The LaFollette Fiasco
AFTER the split with Fitzpatrick, the miscarriage of the Federated Farmer-Labor party, and the tailspin of the Trade Union Educational League, the Communists were down but not out. The "Third Party alliance" gave them the rare opportunity of playing the same game twice.
The concept of this alliance arose out of Communist doctrine as it was understood and practiced in this period. According to this doctrine, the LaFollette movement represented a third party of the petty bourgeoisie as distinguished from the two parties of the big bourgeoisie, the Republican and the Democratic.

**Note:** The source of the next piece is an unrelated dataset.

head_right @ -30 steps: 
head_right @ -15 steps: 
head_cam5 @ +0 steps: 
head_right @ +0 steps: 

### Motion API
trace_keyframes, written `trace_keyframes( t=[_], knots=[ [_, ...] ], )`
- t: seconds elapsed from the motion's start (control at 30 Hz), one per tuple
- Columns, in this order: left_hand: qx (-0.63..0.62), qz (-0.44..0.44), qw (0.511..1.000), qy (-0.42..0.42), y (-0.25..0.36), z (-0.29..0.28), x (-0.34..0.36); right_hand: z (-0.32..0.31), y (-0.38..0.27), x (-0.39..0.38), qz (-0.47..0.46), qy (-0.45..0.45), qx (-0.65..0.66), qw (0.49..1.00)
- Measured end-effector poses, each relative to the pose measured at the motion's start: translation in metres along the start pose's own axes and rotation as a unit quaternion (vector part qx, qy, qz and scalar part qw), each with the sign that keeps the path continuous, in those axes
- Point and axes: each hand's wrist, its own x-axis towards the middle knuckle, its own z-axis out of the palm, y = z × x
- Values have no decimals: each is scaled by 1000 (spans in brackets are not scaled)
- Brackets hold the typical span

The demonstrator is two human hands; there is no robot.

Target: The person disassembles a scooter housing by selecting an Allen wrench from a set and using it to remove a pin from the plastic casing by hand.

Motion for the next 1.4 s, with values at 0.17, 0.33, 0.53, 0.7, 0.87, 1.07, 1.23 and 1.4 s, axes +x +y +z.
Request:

To the extent that it signified a split between the petty bourgeoisie and the big bourgeoisie, the Communists welcomed it. On the other hand, they did not wish to be tainted by or accept any direct responsibility for a petty-bourgeois party, which, they insisted, could solve no problems for the working class but would inevitably mislead and betray it. To get around the difficulty of belittling the LaFollette movement and yet refraining from breaking with it, they conceived of an "alliance" between the Third Party, representing well-to-do farmers and small businessmen, and the Farmer-Labor party, representing workers and exploited farmers. They did not ask LaFollette whether he wanted to have Communist allies, but as long as he did not repudiate them publicly, a tacit understanding with a portion of LaFollette's following was possible.